Exercise aim.
The expected output is exactly the lines below, starting at the line with "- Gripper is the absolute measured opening" and ending at the line with "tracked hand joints", both included; no other line belongs in it.

Collected material.

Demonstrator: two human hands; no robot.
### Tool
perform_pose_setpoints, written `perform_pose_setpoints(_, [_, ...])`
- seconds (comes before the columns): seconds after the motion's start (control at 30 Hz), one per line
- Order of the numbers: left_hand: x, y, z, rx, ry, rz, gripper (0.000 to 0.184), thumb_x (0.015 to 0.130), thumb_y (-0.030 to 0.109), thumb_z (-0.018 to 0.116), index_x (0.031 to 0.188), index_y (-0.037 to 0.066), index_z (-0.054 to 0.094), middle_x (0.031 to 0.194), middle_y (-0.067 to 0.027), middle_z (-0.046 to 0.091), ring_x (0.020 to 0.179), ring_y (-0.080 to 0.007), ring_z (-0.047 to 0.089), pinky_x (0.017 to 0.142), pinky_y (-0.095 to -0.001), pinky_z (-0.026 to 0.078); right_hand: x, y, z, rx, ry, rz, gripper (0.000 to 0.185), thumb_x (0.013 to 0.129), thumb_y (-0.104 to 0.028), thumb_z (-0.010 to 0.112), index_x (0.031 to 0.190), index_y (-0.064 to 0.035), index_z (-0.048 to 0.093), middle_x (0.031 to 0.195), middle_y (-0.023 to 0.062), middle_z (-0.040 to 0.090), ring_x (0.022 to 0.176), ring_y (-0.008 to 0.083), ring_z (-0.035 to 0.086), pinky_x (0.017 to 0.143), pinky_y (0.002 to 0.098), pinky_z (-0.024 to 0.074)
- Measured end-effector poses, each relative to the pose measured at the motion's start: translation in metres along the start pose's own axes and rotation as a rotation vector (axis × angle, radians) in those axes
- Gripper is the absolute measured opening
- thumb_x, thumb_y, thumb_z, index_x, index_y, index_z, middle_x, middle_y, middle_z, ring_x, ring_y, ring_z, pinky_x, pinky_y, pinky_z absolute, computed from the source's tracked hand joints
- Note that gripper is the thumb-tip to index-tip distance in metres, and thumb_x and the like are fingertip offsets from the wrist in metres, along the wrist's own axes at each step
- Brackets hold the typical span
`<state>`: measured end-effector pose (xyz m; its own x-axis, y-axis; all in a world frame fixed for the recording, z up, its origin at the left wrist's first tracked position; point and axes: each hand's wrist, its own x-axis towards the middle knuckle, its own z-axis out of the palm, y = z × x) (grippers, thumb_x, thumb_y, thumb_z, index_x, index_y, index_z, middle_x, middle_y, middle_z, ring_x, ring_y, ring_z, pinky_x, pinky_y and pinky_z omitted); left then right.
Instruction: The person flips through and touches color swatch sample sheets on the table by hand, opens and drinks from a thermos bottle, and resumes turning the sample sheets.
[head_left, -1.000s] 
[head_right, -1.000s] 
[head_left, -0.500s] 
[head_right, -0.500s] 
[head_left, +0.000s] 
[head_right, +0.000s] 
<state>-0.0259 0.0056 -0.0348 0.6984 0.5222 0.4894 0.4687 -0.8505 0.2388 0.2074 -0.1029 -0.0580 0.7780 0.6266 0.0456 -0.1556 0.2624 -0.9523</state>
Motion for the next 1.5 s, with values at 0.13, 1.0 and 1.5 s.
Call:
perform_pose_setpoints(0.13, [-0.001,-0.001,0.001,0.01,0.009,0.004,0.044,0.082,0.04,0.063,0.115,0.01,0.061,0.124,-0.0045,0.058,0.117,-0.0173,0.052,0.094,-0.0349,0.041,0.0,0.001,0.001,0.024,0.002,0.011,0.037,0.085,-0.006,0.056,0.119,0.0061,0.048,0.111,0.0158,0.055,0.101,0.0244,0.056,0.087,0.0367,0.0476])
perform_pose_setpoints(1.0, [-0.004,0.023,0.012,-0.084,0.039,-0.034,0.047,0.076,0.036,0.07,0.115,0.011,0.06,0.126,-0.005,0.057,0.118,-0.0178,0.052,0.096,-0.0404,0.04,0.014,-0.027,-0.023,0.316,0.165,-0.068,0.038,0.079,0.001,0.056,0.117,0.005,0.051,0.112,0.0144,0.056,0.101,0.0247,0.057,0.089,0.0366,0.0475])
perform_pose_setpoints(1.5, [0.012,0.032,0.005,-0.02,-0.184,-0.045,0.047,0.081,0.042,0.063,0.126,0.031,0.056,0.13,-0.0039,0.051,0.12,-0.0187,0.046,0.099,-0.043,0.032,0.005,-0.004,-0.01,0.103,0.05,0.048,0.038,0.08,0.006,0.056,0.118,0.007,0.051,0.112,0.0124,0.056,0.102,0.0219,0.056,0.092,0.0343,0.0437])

Completed task.
- Gripper is the absolute measured opening
- thumb_x, thumb_y, thumb_z, index_x, index_y, index_z, middle_x, middle_y, middle_z, ring_x, ring_y, ring_z, pinky_x, pinky_y, pinky_z absolute, computed from the source's tracked hand joints

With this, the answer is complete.